Countess Elizabeth Bathory

Deaths
Approximately 650
Period Active
Late 16th Century, early 17th Century
Method / Characteristics
Torturered and murdered young virgins from her village. Peasants would be suspended in a cage above the countess and impaled on spikes, so that she could shower or bathe in their still warm blood. She believed this would restore her body to youthfulness. Some of the peasants were kept alive and “bled” on a regular basis; chained to dungeon walls, these girls would be whipped, or have ropes tied so tightly around limbs that it caused a torniquet effect – when the vein was opened, blood would spurt out so hard it often hit the opposite wall.
Fate
Elizabeth was eventually found out and locked in a room in her own castle. She eventually died in that room in 1614.
I've been really bored and lethargic today. I have done nothing productive, I've seen nobody except Cossack who took me out for breakfast this afternoon. I slept for a couple of hours, and I've done my washing. I'm in the process of writing up some concise factsheets on serial killers. That's it.

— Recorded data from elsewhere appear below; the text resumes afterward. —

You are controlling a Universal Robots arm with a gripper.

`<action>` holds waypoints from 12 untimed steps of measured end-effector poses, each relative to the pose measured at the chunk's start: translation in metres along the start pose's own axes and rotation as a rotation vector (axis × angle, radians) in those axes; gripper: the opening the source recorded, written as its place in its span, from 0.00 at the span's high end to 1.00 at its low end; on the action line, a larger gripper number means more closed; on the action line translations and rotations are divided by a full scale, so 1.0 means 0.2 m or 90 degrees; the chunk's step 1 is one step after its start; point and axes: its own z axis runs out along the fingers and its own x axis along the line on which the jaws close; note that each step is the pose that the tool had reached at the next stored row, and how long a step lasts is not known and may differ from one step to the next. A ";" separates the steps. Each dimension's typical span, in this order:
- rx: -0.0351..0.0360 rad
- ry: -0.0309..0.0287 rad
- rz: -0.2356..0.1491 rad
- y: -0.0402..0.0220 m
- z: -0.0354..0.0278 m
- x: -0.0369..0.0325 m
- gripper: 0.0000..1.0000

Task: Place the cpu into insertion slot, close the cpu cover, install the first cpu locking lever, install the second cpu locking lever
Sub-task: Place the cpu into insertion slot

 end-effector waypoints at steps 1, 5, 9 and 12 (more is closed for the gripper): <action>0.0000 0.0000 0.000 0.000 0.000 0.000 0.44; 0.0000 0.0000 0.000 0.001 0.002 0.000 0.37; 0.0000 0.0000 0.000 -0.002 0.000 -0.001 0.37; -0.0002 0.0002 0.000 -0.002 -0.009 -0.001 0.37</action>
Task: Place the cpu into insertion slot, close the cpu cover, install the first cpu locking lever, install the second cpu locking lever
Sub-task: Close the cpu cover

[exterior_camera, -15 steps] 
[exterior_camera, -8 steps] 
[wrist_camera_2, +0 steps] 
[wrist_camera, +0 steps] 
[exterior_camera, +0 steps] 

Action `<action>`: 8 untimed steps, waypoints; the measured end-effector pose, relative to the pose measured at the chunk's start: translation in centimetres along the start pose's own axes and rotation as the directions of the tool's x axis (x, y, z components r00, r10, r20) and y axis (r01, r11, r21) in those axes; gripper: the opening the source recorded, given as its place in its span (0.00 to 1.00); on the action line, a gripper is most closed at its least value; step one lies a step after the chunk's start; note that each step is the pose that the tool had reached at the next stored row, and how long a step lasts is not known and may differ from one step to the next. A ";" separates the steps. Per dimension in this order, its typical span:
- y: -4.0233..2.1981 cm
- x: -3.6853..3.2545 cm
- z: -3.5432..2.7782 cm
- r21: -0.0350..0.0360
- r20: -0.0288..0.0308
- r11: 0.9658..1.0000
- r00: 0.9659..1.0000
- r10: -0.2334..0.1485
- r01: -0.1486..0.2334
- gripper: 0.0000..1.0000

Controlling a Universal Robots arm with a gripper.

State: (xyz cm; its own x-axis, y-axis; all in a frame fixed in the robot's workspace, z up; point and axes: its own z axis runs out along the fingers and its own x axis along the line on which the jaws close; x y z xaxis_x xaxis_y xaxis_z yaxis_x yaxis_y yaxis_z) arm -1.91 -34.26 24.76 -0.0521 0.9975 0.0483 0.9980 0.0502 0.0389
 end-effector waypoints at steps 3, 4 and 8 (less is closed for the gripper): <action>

Other doings of late include catching up with several people on Friday night. First after work I dragged Aidan off to the Royal Melbourne hotel to meet Wayne, Olivia, Gill, and a few other old TeleTech people. Then we headed off to the Oxford Schollar and caught up with Chantell, Al, Leigh, and Leigh's girlfriend who's name I've forgotten. However by about 8 or 9 I was dead tired so we left quite early and came back to my place. I lured Aidan into staying here all day yesterday, so he got absolutely no study done, but he nicked off at about 9 last night and has been studying today.

I'm still doing Investigations at work, and loving it. I'm hoping for this to be permanent, although god knows how likely that is.

I'm so bored. I think I'll go back to serial killers, they're entertaining.